Forking network generator is incorrect

[jmpf]

The forking network generator is incorrect. See 189d810 for the erroneous line.

Problem

This relates to Bernabeu et al. 2020. As described on page 3 of the supplementary information https://www.pnas.org/doi/suppl/10.1073/pnas.2007770117/suppl_file/pnas.2007770117.sapp.pdf Murray's law says that the vessel diameters scale with cube root. With fixed lambda (length/diameter) this means that the lengths also scale with cube root. In the cube the y-height of each bifurcation is taken to scale by 1/2 and the horizontal position is calculated from knowing the vessel length and vessel height. It's this horizontal position which is wrong. The actual vessel length in our forking networks does not match the description in the SI of the paper.

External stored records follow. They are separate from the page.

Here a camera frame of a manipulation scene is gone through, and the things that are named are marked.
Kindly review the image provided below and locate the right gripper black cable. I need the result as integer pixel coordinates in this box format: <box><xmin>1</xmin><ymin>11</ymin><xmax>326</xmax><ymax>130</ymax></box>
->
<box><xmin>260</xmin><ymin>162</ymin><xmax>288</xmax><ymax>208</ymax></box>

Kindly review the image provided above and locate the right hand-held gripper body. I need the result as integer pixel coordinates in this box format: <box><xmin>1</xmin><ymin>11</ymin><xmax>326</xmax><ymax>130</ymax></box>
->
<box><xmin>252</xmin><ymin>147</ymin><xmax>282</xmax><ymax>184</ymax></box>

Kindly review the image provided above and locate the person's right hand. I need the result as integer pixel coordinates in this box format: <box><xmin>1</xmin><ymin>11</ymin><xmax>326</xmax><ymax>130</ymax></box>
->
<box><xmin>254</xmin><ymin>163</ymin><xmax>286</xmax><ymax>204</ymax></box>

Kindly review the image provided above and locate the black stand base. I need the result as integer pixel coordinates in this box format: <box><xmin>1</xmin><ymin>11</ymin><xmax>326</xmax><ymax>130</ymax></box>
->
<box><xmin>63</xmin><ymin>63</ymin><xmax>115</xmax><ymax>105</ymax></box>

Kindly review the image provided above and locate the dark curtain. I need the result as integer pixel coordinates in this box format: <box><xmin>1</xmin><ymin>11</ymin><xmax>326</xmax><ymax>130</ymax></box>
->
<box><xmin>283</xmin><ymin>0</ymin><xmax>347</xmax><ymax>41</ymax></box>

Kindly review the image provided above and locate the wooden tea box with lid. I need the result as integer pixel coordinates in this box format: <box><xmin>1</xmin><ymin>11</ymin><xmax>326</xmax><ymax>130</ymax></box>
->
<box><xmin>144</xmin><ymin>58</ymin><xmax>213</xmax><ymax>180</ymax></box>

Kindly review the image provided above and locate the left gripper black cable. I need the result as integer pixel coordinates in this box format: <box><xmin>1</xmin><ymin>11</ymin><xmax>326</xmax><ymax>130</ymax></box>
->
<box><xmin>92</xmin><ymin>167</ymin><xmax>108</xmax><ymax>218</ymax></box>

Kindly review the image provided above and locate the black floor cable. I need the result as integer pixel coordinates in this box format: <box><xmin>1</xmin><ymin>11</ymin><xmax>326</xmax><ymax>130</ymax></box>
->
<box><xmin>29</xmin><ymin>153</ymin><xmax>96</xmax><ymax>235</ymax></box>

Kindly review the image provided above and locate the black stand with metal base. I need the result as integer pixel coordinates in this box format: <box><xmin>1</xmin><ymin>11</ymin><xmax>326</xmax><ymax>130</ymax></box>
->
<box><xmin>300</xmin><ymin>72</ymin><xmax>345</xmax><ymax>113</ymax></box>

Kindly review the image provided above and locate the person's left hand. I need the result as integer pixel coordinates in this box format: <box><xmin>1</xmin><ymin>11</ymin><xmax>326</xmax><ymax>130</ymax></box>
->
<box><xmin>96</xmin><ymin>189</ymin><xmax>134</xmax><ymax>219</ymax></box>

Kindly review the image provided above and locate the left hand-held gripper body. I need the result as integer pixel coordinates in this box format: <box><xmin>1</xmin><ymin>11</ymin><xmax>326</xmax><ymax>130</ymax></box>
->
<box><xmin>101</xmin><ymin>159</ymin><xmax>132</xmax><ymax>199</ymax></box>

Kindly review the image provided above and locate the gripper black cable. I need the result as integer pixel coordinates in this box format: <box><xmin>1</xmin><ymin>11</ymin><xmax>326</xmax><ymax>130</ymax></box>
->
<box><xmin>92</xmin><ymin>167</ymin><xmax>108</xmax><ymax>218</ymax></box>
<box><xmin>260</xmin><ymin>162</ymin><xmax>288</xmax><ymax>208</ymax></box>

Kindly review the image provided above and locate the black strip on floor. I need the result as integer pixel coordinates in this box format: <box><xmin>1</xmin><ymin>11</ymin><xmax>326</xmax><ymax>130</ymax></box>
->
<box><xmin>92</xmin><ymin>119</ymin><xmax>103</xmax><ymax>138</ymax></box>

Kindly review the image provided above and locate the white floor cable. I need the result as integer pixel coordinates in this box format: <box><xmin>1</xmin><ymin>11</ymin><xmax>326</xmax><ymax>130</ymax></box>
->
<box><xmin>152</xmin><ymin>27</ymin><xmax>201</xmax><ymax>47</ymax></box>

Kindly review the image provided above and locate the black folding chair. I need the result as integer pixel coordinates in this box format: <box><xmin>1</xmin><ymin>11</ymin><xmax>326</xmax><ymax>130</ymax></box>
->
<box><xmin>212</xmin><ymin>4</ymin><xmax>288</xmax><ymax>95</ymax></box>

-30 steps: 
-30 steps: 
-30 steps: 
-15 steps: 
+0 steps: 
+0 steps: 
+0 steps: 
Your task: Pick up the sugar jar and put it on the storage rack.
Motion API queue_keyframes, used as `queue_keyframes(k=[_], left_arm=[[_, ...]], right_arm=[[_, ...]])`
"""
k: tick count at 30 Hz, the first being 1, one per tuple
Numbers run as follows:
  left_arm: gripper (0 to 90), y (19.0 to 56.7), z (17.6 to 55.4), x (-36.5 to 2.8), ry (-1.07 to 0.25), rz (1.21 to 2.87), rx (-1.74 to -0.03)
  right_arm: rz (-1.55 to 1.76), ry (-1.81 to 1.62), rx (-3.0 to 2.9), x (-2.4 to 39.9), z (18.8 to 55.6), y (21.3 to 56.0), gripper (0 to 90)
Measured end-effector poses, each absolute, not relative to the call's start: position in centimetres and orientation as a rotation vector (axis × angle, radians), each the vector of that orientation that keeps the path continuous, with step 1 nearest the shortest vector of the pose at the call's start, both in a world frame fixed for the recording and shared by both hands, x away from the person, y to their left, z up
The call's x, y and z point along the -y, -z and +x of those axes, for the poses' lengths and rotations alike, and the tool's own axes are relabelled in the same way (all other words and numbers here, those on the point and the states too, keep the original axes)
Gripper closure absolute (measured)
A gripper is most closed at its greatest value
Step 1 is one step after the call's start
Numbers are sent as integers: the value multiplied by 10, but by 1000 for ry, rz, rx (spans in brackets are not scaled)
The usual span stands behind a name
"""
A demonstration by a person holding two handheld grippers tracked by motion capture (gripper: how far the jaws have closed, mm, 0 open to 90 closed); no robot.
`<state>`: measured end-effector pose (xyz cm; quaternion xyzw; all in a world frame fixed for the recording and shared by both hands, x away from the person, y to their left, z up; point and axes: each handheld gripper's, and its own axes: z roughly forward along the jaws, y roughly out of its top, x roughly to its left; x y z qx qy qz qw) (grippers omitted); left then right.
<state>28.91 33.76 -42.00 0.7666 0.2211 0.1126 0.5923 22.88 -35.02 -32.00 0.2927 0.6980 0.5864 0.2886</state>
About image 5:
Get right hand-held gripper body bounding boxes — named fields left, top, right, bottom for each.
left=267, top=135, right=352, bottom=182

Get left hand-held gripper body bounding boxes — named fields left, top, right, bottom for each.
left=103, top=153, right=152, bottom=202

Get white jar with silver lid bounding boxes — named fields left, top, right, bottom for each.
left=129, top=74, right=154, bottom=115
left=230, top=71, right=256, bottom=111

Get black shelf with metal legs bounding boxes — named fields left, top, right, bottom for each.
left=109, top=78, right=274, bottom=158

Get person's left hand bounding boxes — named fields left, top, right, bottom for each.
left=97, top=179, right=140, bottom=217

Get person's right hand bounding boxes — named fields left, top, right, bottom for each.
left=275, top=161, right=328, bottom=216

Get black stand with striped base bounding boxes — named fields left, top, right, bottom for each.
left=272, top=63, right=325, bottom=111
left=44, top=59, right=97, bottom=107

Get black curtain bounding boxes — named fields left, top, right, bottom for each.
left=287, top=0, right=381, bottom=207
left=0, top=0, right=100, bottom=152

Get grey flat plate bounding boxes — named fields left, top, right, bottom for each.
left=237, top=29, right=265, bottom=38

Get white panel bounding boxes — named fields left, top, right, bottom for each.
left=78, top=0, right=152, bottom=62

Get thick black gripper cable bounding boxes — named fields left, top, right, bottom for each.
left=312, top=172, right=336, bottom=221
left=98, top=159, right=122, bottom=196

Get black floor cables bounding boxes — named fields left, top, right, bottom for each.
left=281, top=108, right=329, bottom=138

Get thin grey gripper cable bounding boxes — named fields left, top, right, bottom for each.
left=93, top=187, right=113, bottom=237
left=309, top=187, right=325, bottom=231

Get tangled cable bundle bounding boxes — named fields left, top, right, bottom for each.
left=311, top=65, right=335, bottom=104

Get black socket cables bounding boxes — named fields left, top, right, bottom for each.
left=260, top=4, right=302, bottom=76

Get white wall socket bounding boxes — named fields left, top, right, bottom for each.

• vessel lengths are not as advertised so the geometry of all forking networks is wrong
• because vessel diameters are scaled correctly this means that lambda is not fixed to expected value
• because the Pries with memory solver uses a hard-coded parent vessel length (which is the expected length not the actual length) the CFL recovery is wrong
• All panels in Figure 4 of the paper have the potential to be wrong https://www.pnas.org/doi/10.1073/pnas.2007770117#fig04

Todo

• Assess how correcting the parent vessel length (to the actual length in these networks) will affect the Pries with memory solver in these incorrect geometries. See Fig 4b
• Assess how correcting the geometry will affect Fig 4a and Fig 4b. (How big are these length differences and are they noticeable on Fig4a?)
• Assess how correcting the geometry will affect Fig 4c and the SI data
• Potentially issue an erratum

[jmpf]

This what our current code produces for Figure 4b (before clipping and colour adjustments)

[jmpf]

See commit f74f08c
This Figure 4b with the same geometry but with the haematocrit solver using the actual vessel lengths (before clipping and colour adjustments)

There is a visible difference. In the original figure the oxygen concentration differences in the central region are more exaggerated. Perhaps this is because the expected vessel lengths are shorter than the actual length (meaning that the CFL recovers more in the new calculation).

[jmpf]

7135cec changes the default behaviour. The haematocrit converges to a slightly different place but, as can be seen here

and in ffea809, it's a negligible change to the original plot.

[jmpf]

See 1392ef5.

The correct geometry is now implemented and tested. This what the new code produces for Figure 4b (before clipping and colour adjustments).

It is noticeably less elongated than the original but has a really similar heterogeneous distribution is the oxygen field (see top of issue).

Next job is to clip out and colour adjust the central part of the figure so that it can be compared to Figure 4b. The squatness of the new geometry should be less noticeable when focusing solely on the central region of the network. After that, we can look at the violin plots.

[jmpf]

Summary

Figure 4b difference

This is my best shot at reproducing the heat map tissue oxygenation. The axes labels and colours are slightly off in both the "original" and "corrected". The "corrected" version is not so wide but the colour trends are practically the same.

Original	Corrected

Figure 4c difference

The violin plots are different if you flick between them or if you compare pixels (below). They are qualitatively the same.

Original	Corrected

Pixel-by-pixel comparison

Original Figure 4 from PNAS paper (for comparison)

Notes

Figure 4a correction is like Fig. 4b but with uniform oxygen.

Similar corrections could be done to the SI. However these corrections can be imagined because it is noted that:

• Figure S5 shows how Fig. 4a and 4b fit into a larger network (so the correction will be a simple horizontal re-scaling);
• Figure S6 shows the same data as the violin plots but with box/whiskers, means and standard deviations.